I’ve had many big and slight moments where I have overrode my intuition, dismissed her, let someone else words be louder than my own inner knowing.
And this year it has become ever more clear for me that that is not only my biggest WHY but my greater purpose: To support women to reconnect with their intuition. Through first acknowledging that it exists and then working with the body to learn how to work in partnership with it.
So in my short 30 minute talk I invited the women there to lean into this concept that your body is a resource that communicates with you and when we start to get curious about what it could be saying - there is great wisdom here.

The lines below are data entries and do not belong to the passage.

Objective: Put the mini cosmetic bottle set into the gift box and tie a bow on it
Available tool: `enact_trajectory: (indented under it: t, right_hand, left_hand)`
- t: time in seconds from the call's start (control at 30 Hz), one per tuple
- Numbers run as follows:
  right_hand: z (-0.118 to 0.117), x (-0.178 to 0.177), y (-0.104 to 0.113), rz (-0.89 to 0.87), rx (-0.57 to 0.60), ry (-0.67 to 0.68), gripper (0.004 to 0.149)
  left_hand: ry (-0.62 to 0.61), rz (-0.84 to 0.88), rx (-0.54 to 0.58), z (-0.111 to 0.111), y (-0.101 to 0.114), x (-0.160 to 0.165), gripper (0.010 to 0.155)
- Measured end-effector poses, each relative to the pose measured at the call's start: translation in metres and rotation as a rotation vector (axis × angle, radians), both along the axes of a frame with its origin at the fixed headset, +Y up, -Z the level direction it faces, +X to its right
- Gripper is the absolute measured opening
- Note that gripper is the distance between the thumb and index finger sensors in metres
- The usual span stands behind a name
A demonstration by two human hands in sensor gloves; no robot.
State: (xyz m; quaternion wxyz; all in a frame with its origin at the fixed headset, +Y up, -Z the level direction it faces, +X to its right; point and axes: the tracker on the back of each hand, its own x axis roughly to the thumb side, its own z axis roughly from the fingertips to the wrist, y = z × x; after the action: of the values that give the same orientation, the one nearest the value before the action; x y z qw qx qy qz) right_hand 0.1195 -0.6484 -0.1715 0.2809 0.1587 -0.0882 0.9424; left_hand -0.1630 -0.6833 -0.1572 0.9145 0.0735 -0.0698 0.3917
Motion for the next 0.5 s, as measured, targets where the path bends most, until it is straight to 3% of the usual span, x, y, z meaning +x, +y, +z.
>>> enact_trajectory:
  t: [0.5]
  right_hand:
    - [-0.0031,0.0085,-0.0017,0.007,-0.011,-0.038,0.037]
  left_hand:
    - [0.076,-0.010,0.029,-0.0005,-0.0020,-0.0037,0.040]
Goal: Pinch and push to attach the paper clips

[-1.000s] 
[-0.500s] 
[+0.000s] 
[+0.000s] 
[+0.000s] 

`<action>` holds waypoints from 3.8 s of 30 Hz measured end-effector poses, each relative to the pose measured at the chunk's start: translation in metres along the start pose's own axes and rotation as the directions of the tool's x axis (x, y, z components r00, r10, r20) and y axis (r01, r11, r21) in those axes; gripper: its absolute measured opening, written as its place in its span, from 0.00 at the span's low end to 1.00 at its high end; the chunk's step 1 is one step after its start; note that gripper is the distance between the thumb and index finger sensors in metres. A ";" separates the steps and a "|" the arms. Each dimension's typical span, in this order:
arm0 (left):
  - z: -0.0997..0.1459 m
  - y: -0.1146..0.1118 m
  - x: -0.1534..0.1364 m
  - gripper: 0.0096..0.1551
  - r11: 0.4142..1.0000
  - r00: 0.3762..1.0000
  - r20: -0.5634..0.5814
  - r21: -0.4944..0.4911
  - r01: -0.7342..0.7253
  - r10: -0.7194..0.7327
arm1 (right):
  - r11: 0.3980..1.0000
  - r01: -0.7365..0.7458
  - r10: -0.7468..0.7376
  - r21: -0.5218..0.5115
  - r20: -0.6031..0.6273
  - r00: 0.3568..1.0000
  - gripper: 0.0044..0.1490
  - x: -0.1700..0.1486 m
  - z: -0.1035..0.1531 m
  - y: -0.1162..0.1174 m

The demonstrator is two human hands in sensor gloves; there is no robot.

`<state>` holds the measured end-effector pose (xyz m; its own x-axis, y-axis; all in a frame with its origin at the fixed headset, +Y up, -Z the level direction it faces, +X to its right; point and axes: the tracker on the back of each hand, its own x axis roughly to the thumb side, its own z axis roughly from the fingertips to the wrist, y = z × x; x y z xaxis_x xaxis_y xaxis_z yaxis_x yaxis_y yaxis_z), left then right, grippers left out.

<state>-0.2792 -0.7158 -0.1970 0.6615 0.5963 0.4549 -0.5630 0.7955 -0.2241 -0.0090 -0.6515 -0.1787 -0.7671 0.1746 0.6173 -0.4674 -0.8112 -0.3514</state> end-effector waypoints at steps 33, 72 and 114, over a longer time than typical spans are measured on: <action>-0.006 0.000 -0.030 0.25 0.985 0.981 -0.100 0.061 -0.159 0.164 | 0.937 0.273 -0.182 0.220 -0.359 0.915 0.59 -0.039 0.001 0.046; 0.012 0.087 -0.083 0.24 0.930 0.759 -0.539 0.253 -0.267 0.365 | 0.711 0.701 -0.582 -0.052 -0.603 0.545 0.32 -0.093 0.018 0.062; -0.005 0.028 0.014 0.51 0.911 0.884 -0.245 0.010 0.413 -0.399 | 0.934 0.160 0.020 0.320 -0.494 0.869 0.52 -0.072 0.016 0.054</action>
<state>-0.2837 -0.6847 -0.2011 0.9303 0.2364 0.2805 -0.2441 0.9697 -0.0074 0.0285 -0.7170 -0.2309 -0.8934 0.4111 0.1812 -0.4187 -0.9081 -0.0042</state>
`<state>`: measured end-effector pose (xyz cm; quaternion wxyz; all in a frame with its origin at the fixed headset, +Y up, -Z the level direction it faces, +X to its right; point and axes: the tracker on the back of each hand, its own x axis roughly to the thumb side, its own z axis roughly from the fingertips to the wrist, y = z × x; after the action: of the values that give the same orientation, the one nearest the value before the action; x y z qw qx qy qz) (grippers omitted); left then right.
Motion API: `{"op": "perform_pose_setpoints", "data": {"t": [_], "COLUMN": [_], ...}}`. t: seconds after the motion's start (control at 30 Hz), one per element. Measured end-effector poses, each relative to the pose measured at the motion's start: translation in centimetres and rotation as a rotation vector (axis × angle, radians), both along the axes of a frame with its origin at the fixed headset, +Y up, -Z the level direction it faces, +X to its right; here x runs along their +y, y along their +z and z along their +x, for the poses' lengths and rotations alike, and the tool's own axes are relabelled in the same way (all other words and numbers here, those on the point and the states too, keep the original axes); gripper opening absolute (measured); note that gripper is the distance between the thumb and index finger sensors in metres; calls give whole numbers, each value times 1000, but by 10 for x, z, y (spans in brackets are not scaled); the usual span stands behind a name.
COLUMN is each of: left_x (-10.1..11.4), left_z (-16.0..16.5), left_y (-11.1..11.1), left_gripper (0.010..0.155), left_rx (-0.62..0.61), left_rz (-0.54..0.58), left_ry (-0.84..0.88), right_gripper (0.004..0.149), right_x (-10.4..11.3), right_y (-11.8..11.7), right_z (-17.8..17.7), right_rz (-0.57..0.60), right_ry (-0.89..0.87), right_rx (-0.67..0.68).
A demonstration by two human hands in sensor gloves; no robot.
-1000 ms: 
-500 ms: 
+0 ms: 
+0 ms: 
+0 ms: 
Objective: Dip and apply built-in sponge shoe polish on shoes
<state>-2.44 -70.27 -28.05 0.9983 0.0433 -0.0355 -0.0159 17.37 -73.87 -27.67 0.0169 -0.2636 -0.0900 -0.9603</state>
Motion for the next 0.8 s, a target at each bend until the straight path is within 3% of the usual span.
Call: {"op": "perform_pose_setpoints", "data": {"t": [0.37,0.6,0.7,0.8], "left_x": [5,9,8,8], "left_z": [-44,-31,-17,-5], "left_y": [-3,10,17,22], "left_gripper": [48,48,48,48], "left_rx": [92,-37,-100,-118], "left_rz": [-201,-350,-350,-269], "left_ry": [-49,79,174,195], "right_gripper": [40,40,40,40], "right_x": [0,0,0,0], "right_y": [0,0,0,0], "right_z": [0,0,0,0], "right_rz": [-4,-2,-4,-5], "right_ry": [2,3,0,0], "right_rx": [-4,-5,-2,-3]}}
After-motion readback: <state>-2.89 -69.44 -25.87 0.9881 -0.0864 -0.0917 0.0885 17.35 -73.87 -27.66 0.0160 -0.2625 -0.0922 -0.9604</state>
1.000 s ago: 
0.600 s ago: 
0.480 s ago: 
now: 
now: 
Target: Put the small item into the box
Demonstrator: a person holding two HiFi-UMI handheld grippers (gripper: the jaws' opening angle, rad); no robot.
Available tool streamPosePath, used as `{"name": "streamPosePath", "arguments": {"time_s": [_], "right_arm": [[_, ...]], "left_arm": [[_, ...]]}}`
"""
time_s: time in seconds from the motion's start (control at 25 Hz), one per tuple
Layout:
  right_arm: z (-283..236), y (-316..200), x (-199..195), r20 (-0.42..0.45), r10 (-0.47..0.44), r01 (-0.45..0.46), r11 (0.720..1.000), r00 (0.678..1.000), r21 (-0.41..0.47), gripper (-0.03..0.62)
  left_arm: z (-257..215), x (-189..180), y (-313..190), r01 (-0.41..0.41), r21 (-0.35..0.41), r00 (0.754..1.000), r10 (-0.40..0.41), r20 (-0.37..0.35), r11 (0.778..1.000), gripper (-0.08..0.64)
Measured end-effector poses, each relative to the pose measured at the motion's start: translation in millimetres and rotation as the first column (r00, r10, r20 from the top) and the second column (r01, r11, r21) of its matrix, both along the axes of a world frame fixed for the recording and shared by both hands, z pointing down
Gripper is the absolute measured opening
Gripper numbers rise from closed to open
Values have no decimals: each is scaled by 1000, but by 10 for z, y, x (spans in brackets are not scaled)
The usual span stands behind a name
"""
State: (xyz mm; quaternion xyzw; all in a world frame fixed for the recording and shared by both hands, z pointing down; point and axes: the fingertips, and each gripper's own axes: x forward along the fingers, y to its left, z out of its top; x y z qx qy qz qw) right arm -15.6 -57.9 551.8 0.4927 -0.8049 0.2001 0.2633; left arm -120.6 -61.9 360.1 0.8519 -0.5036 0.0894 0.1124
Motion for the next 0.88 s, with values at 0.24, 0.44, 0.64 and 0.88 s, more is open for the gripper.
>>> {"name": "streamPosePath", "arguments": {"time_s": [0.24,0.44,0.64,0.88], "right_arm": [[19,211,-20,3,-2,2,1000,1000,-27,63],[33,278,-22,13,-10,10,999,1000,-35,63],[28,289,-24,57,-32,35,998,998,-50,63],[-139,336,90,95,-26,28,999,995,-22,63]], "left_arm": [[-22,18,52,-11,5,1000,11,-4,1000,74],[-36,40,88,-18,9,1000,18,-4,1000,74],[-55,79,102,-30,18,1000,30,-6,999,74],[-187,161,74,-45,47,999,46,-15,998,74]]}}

We can tap into our intuition and work in partnership with our body as an ally.
This process can be intimidating but it doesn’t have to be. We don’t need copious amounts of time or to go on a week long retreat, though that would be nice - we as busy women, as busy mothers can start this relationship right now.
Start simple - start by finding a pause, checking in with your body, by meeting ourselves with curiosity, with compassion, with nonjudgmental acceptance. What we feel, we free.
And your brain overrides what is new with what it knows - so this is why I encourage you to make it a practice, foster this relationship with self.
I am here to support & guide women to reconnect and work in partnership with their body: to see their body as a resource - the home of their story, their strength and their potential.